WHAT THE TASK REQUIRES: This task calls for every line of the material to be output verbatim.

SOURCE DATA:
------------------------------------
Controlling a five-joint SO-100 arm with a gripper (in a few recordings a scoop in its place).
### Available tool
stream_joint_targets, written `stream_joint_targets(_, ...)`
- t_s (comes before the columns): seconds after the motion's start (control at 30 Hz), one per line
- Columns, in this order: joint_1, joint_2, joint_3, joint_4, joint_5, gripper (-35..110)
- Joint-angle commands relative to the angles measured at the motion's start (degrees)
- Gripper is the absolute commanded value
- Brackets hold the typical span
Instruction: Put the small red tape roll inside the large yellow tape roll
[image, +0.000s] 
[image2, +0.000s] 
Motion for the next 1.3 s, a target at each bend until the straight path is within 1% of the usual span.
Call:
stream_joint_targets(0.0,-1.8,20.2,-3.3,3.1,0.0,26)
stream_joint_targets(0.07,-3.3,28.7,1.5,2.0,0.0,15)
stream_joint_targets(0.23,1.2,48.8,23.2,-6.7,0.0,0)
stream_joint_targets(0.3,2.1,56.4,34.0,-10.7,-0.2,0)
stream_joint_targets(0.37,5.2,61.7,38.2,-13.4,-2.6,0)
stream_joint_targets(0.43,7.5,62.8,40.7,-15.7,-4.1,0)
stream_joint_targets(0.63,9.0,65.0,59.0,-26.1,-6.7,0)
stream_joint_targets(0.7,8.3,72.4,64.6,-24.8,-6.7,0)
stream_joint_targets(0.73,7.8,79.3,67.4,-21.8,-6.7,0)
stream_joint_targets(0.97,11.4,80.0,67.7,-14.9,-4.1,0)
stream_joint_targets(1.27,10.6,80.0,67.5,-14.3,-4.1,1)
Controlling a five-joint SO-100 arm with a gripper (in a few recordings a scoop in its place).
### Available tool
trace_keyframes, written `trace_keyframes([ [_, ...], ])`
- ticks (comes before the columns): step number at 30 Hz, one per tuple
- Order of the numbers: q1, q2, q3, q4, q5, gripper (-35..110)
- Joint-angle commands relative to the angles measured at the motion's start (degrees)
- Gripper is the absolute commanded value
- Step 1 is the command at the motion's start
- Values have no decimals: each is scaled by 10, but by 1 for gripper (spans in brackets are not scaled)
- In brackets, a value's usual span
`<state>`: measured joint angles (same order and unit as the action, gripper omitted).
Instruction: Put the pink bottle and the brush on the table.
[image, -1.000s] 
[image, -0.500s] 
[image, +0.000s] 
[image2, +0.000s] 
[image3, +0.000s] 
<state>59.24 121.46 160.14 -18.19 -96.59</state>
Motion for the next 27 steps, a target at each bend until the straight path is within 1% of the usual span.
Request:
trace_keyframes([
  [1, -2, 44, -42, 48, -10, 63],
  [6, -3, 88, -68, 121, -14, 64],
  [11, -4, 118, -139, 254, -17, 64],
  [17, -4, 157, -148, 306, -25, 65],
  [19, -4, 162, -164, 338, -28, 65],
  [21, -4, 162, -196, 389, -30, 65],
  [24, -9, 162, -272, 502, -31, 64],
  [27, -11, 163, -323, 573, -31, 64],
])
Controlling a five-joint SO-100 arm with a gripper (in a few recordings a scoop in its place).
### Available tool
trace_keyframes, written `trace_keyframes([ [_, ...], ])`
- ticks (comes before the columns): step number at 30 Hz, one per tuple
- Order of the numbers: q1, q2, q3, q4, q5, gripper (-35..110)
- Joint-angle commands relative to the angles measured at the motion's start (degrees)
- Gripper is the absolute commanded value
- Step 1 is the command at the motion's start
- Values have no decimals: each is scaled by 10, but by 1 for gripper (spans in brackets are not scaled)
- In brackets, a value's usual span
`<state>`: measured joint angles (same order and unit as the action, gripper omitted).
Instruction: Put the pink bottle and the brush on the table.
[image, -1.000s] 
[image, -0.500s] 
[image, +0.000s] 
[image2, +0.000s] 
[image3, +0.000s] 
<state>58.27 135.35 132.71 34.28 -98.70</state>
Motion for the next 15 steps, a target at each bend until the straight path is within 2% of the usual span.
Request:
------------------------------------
EXERCISE OUTPUT:
Controlling a five-joint SO-100 arm with a gripper (in a few recordings a scoop in its place).
### Available tool
stream_joint_targets, written `stream_joint_targets(_, ...)`
- t_s (comes before the columns): seconds after the motion's start (control at 30 Hz), one per line
- Columns, in this order: joint_1, joint_2, joint_3, joint_4, joint_5, gripper (-35..110)
- Joint-angle commands relative to the angles measured at the motion's start (degrees)
- Gripper is the absolute commanded value
- Brackets hold the typical span
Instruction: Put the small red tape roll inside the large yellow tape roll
[image, +0.000s] 
[image2, +0.000s] 
Motion for the next 1.3 s, a target at each bend until the straight path is within 1% of the usual span.
Call:
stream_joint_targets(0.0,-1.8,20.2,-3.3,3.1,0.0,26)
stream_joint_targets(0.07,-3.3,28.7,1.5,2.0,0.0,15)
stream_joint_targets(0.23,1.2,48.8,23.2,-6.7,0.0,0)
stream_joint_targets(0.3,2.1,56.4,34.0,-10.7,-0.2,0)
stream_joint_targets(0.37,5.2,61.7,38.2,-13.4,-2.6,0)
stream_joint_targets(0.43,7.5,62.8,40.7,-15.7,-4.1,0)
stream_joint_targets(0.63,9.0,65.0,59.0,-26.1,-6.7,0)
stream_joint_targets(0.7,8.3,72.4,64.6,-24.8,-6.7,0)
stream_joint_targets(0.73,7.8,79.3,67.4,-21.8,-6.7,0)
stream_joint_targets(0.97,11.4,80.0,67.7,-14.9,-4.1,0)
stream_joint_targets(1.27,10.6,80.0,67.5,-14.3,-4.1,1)
Controlling a five-joint SO-100 arm with a gripper (in a few recordings a scoop in its place).
### Available tool
trace_keyframes, written `trace_keyframes([ [_, ...], ])`
- ticks (comes before the columns): step number at 30 Hz, one per tuple
- Order of the numbers: q1, q2, q3, q4, q5, gripper (-35..110)
- Joint-angle commands relative to the angles measured at the motion's start (degrees)
- Gripper is the absolute commanded value
- Step 1 is the command at the motion's start
- Values have no decimals: each is scaled by 10, but by 1 for gripper (spans in brackets are not scaled)
- In brackets, a value's usual span
`<state>`: measured joint angles (same order and unit as the action, gripper omitted).
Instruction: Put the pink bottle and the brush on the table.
[image, -1.000s] 
[image, -0.500s] 
[image, +0.000s] 
[image2, +0.000s] 
[image3, +0.000s] 
<state>59.24 121.46 160.14 -18.19 -96.59</state>
Motion for the next 27 steps, a target at each bend until the straight path is within 1% of the usual span.
Request:
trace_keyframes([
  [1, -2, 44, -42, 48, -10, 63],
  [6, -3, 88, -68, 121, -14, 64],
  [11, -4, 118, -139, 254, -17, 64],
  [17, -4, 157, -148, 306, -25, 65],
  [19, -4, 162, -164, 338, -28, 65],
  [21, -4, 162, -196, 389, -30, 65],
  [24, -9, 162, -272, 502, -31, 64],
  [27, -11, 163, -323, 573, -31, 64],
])
Controlling a five-joint SO-100 arm with a gripper (in a few recordings a scoop in its place).
### Available tool
trace_keyframes, written `trace_keyframes([ [_, ...], ])`
- ticks (comes before the columns): step number at 30 Hz, one per tuple
- Order of the numbers: q1, q2, q3, q4, q5, gripper (-35..110)
- Joint-angle commands relative to the angles measured at the motion's start (degrees)
- Gripper is the absolute commanded value
- Step 1 is the command at the motion's start
- Values have no decimals: each is scaled by 10, but by 1 for gripper (spans in brackets are not scaled)
- In brackets, a value's usual span
`<state>`: measured joint angles (same order and unit as the action, gripper omitted).
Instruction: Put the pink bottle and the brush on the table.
[image, -1.000s] 
[image, -0.500s] 
[image, +0.000s] 
[image2, +0.000s] 
[image3, +0.000s] 
<state>58.27 135.35 132.71 34.28 -98.70</state>
Motion for the next 15 steps, a target at each bend until the straight path is within 2% of the usual span.
Request:

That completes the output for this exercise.